◆ REQUIRED WORK ◆
Images stay out. Everything else in the records is repeated exactly.

◆ EXERCISE INPUTS ◆
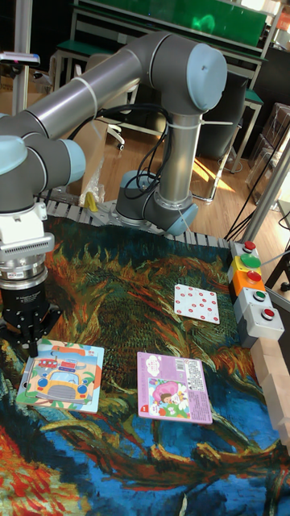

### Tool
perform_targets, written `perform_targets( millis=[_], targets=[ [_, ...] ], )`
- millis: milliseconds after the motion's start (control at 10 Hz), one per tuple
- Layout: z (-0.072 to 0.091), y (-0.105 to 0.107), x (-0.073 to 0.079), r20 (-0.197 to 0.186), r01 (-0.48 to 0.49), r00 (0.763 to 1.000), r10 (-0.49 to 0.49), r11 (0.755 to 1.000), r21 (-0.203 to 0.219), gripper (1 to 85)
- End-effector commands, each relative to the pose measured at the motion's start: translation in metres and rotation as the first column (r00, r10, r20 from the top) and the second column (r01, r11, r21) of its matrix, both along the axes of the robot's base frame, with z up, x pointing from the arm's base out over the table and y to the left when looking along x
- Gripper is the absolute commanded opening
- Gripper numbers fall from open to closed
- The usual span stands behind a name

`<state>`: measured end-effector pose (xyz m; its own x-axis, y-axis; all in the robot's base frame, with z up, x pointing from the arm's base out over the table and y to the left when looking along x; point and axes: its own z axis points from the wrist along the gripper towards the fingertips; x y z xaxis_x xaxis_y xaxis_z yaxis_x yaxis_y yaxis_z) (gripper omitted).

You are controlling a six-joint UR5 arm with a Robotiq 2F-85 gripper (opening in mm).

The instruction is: Assemble one piece of a puzzle

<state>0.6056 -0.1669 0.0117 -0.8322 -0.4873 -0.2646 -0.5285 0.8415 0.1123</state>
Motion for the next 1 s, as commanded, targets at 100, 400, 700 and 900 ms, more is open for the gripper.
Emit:
perform_targets(
  millis=[100,400,700,900],
  targets=[
    [0.0023,0.0029,0.0011,0.007,0.01,1.0,-0.01,1.0,0.015,1.3],
    [0.0027,0.0048,-0.0005,0.006,0.013,1.0,-0.013,1.0,0.016,1.3],
    [0.0025,0.0068,-0.0008,0.007,0.015,1.0,-0.015,1.0,0.018,1.3],
    [0.0022,0.0068,-0.0011,0.007,0.015,1.0,-0.015,1.0,0.016,1.3]
  ],
)
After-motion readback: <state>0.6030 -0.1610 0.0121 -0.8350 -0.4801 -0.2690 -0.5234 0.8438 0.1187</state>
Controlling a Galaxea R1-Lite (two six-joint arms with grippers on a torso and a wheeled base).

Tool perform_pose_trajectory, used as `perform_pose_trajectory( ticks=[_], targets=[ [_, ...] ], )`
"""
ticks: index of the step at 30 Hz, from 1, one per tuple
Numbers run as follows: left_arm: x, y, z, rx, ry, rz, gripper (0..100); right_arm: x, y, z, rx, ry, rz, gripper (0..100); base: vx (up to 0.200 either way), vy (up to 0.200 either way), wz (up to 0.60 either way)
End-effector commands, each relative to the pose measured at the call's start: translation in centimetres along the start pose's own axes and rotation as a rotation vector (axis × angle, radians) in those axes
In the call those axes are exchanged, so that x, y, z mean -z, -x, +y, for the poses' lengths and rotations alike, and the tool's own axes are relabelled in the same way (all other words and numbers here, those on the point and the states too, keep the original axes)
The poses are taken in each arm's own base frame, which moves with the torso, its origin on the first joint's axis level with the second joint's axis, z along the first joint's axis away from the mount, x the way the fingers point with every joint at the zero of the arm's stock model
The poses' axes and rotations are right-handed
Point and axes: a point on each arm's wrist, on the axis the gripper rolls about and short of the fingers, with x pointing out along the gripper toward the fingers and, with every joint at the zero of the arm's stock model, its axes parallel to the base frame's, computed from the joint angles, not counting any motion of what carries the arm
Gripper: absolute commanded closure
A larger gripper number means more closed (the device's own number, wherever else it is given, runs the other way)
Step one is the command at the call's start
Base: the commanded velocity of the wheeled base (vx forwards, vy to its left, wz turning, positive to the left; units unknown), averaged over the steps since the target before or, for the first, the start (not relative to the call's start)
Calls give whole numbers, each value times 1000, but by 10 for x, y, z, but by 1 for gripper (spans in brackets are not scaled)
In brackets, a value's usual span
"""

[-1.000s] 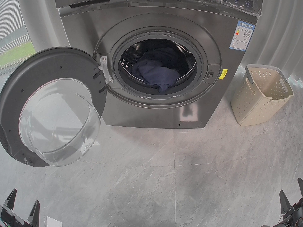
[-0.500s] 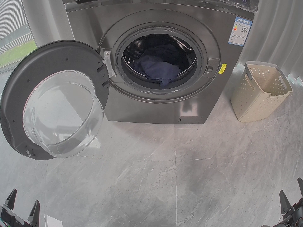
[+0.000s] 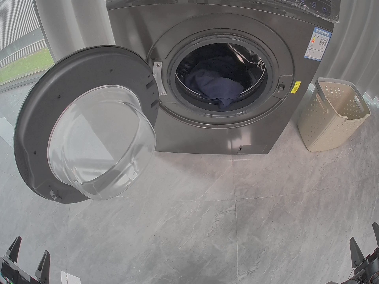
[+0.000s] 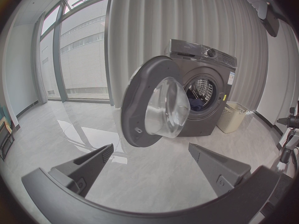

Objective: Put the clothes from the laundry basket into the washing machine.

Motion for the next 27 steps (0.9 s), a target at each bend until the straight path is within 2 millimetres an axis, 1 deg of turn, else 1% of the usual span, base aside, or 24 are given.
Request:
perform_pose_trajectory(
  ticks=[1,15,27],
  targets=[
    [5,0,0,0,0,4,0,5,0,0,-1,0,5,0,0,200,0],
    [5,0,0,-8,-8,1,0,5,0,0,-1,0,5,0,0,200,0],
    [5,0,0,-4,-68,1,0,5,0,0,-1,0,5,0,0,0,0]
  ],
)
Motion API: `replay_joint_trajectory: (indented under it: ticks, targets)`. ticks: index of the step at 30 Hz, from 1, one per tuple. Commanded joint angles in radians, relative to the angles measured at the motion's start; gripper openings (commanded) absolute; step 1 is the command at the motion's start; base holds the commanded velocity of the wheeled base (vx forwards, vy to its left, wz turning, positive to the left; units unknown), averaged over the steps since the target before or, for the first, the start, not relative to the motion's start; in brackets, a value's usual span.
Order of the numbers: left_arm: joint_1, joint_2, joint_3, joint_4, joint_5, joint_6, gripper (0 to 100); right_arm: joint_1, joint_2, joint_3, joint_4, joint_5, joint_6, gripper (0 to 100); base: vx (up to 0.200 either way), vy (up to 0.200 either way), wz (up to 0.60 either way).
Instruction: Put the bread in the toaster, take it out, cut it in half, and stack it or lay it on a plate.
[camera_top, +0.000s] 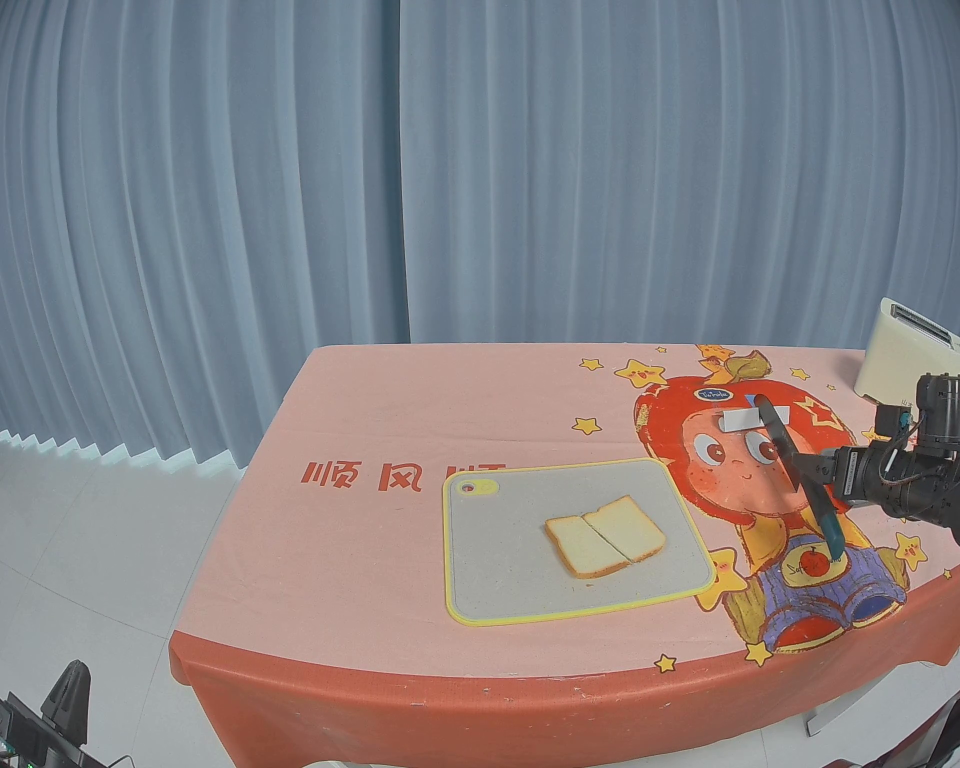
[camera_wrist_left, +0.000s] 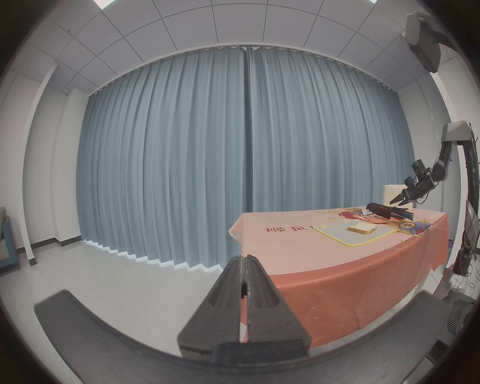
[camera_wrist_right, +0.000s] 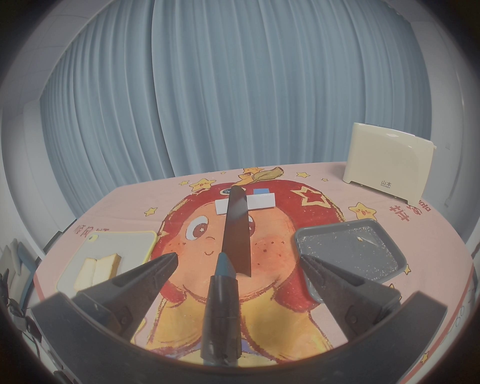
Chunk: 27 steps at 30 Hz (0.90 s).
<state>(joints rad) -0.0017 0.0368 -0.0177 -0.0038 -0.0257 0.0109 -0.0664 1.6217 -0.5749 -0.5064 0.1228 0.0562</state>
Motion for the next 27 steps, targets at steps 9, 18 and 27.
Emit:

◆ EXERCISE ANSWER ◆
### Tool
perform_targets, written `perform_targets( millis=[_], targets=[ [_, ...] ], )`
- millis: milliseconds after the motion's start (control at 10 Hz), one per tuple
- Layout: z (-0.072 to 0.091), y (-0.105 to 0.107), x (-0.073 to 0.079), r20 (-0.197 to 0.186), r01 (-0.48 to 0.49), r00 (0.763 to 1.000), r10 (-0.49 to 0.49), r11 (0.755 to 1.000), r21 (-0.203 to 0.219), gripper (1 to 85)
- End-effector commands, each relative to the pose measured at the motion's start: translation in metres and rotation as the first column (r00, r10, r20 from the top) and the second column (r01, r11, r21) of its matrix, both along the axes of the robot's base frame, with z up, x pointing from the arm's base out over the table and y to the left when looking along x
- Gripper is the absolute commanded opening
- Gripper numbers fall from open to closed
- The usual span stands behind a name

`<state>`: measured end-effector pose (xyz m; its own x-axis, y-axis; all in the robot's base frame, with z up, x pointing from the arm's base out over the table and y to the left when looking along x; point and axes: its own z axis points from the wrist along the gripper towards the fingertips; x y z xaxis_x xaxis_y xaxis_z yaxis_x yaxis_y yaxis_z) (gripper omitted).

You are controlling a six-joint UR5 arm with a Robotiq 2F-85 gripper (opening in mm).

The instruction is: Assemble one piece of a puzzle

<state>0.6056 -0.1669 0.0117 -0.8322 -0.4873 -0.2646 -0.5285 0.8415 0.1123</state>
Motion for the next 1 s, as commanded, targets at 100, 400, 700 and 900 ms, more is open for the gripper.
Emit:
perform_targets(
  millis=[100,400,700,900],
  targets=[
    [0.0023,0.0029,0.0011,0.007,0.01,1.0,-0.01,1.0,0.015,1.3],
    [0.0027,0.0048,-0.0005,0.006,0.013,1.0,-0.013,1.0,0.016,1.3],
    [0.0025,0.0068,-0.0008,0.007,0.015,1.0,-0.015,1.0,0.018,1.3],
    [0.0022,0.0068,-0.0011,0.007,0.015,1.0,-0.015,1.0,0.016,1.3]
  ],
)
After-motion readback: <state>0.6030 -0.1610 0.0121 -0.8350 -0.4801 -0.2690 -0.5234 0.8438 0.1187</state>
Controlling a Galaxea R1-Lite (two six-joint arms with grippers on a torso and a wheeled base).

Tool perform_pose_trajectory, used as `perform_pose_trajectory( ticks=[_], targets=[ [_, ...] ], )`
"""
ticks: index of the step at 30 Hz, from 1, one per tuple
Numbers run as follows: left_arm: x, y, z, rx, ry, rz, gripper (0..100); right_arm: x, y, z, rx, ry, rz, gripper (0..100); base: vx (up to 0.200 either way), vy (up to 0.200 either way), wz (up to 0.60 either way)
End-effector commands, each relative to the pose measured at the call's start: translation in centimetres along the start pose's own axes and rotation as a rotation vector (axis × angle, radians) in those axes
In the call those axes are exchanged, so that x, y, z mean -z, -x, +y, for the poses' lengths and rotations alike, and the tool's own axes are relabelled in the same way (all other words and numbers here, those on the point and the states too, keep the original axes)
The poses are taken in each arm's own base frame, which moves with the torso, its origin on the first joint's axis level with the second joint's axis, z along the first joint's axis away from the mount, x the way the fingers point with every joint at the zero of the arm's stock model
The poses' axes and rotations are right-handed
Point and axes: a point on each arm's wrist, on the axis the gripper rolls about and short of the fingers, with x pointing out along the gripper toward the fingers and, with every joint at the zero of the arm's stock model, its axes parallel to the base frame's, computed from the joint angles, not counting any motion of what carries the arm
Gripper: absolute commanded closure
A larger gripper number means more closed (the device's own number, wherever else it is given, runs the other way)
Step one is the command at the call's start
Base: the commanded velocity of the wheeled base (vx forwards, vy to its left, wz turning, positive to the left; units unknown), averaged over the steps since the target before or, for the first, the start (not relative to the call's start)
Calls give whole numbers, each value times 1000, but by 10 for x, y, z, but by 1 for gripper (spans in brackets are not scaled)
In brackets, a value's usual span
"""

[-1.000s] 
[-0.500s] 
[+0.000s] 
[+0.000s] 

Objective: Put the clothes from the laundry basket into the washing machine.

Motion for the next 27 steps (0.9 s), a target at each bend until the straight path is within 2 millimetres an axis, 1 deg of turn, else 1% of the usual span, base aside, or 24 are given.
Request:
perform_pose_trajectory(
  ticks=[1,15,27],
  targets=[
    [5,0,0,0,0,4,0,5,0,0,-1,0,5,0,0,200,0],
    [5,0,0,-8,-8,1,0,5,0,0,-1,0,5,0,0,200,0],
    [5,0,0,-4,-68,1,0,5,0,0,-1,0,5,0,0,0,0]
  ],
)
Motion API: `replay_joint_trajectory: (indented under it: ticks, targets)`. ticks: index of the step at 30 Hz, from 1, one per tuple. Commanded joint angles in radians, relative to the angles measured at the motion's start; gripper openings (commanded) absolute; step 1 is the command at the motion's start; base holds the commanded velocity of the wheeled base (vx forwards, vy to its left, wz turning, positive to the left; units unknown), averaged over the steps since the target before or, for the first, the start, not relative to the motion's start; in brackets, a value's usual span.
Order of the numbers: left_arm: joint_1, joint_2, joint_3, joint_4, joint_5, joint_6, gripper (0 to 100); right_arm: joint_1, joint_2, joint_3, joint_4, joint_5, joint_6, gripper (0 to 100); base: vx (up to 0.200 either way), vy (up to 0.200 either way), wz (up to 0.60 either way).
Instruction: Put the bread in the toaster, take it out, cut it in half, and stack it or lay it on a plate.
[camera_top, +0.000s] 
[camera_wrist_left, +0.000s] 
[camera_wrist_right, +0.000s] 
Chunk: 27 steps at 30 Hz (0.90 s).
<state>(joints rad) -0.0017 0.0368 -0.0177 -0.0038 -0.0257 0.0109 -0.0664 1.6217 -0.5749 -0.5064 0.1228 0.0562</state>
Motion for the next 27 steps, targets at steps 9, 18 and 27.
Emit:

The output contains the complete answer to the exercise.